§ TASK PROMPT
Your result should be the lines holding the word "place", copied from the entries below.

Collected data
************

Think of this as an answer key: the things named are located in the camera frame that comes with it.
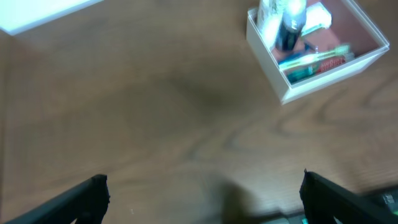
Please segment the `green white soap packet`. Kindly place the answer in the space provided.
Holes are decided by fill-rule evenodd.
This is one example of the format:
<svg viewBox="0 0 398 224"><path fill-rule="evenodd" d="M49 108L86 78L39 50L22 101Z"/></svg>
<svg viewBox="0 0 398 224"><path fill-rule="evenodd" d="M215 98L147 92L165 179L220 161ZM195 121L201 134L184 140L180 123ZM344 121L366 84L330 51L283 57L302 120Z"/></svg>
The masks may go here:
<svg viewBox="0 0 398 224"><path fill-rule="evenodd" d="M331 13L322 2L317 2L307 8L307 20L302 29L301 36L304 37L319 29L329 29L331 25Z"/></svg>

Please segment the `blue disposable razor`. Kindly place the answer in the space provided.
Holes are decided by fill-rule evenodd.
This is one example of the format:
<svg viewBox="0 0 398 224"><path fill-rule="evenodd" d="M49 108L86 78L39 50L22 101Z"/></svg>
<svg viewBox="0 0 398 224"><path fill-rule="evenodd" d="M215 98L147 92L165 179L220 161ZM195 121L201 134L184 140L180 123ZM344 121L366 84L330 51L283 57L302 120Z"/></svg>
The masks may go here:
<svg viewBox="0 0 398 224"><path fill-rule="evenodd" d="M278 61L278 65L312 53L318 53L318 46L305 41L303 50L289 53L287 56Z"/></svg>

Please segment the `clear bottle with dark cap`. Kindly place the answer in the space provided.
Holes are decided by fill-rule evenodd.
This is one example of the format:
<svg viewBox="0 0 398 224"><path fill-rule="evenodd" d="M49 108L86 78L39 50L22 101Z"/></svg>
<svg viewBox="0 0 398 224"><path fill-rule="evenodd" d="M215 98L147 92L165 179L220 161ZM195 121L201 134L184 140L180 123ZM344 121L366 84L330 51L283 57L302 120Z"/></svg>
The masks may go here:
<svg viewBox="0 0 398 224"><path fill-rule="evenodd" d="M306 21L307 1L288 0L276 38L276 48L282 52L293 51Z"/></svg>

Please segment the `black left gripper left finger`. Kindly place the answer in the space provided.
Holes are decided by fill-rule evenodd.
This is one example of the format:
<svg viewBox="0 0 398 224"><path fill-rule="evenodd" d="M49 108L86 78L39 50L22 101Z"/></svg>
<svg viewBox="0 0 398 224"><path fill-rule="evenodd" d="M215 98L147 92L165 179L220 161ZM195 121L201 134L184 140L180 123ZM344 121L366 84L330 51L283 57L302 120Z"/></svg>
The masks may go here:
<svg viewBox="0 0 398 224"><path fill-rule="evenodd" d="M97 174L7 223L101 223L109 203L107 176Z"/></svg>

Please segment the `green toothbrush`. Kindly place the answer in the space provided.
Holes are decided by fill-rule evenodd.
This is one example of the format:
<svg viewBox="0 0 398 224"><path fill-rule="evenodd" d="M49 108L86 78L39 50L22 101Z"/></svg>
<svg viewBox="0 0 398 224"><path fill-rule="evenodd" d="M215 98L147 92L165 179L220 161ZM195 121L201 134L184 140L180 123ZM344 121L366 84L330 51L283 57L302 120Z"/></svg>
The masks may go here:
<svg viewBox="0 0 398 224"><path fill-rule="evenodd" d="M280 71L290 70L295 67L310 65L315 62L319 62L319 61L326 60L329 58L342 56L342 55L350 53L350 50L351 50L351 46L349 44L342 44L342 45L335 47L332 50L328 50L328 51L320 52L320 53L314 53L314 54L307 54L307 55L280 63L279 70Z"/></svg>

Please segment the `Colgate toothpaste tube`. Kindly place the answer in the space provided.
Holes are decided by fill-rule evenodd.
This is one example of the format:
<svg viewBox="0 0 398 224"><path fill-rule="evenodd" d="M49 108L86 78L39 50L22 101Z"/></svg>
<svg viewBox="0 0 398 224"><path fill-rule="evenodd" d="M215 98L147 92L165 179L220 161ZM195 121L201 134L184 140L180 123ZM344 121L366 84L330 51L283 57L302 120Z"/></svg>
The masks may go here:
<svg viewBox="0 0 398 224"><path fill-rule="evenodd" d="M350 62L354 58L354 53L348 53L342 56L329 58L321 62L316 62L312 65L308 65L306 67L300 67L296 70L289 71L288 73L286 73L286 76L291 84L295 84L301 82L302 80L306 80L308 78L319 75L323 72L327 72L346 62Z"/></svg>

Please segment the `white Pantene tube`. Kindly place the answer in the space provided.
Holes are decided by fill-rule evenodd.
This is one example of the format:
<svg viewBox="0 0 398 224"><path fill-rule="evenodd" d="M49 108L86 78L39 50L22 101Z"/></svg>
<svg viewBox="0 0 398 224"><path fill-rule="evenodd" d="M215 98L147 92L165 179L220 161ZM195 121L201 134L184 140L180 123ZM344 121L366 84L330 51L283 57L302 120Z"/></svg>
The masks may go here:
<svg viewBox="0 0 398 224"><path fill-rule="evenodd" d="M260 0L259 2L256 24L268 49L272 49L275 45L284 8L284 0Z"/></svg>

************

§ OUTPUT OF THE EXERCISE
Please segment the `green white soap packet`. Kindly place the answer in the space provided.
Please segment the `blue disposable razor`. Kindly place the answer in the space provided.
Please segment the `clear bottle with dark cap`. Kindly place the answer in the space provided.
Please segment the `black left gripper left finger`. Kindly place the answer in the space provided.
Please segment the `green toothbrush`. Kindly place the answer in the space provided.
Please segment the `Colgate toothpaste tube`. Kindly place the answer in the space provided.
Please segment the `white Pantene tube`. Kindly place the answer in the space provided.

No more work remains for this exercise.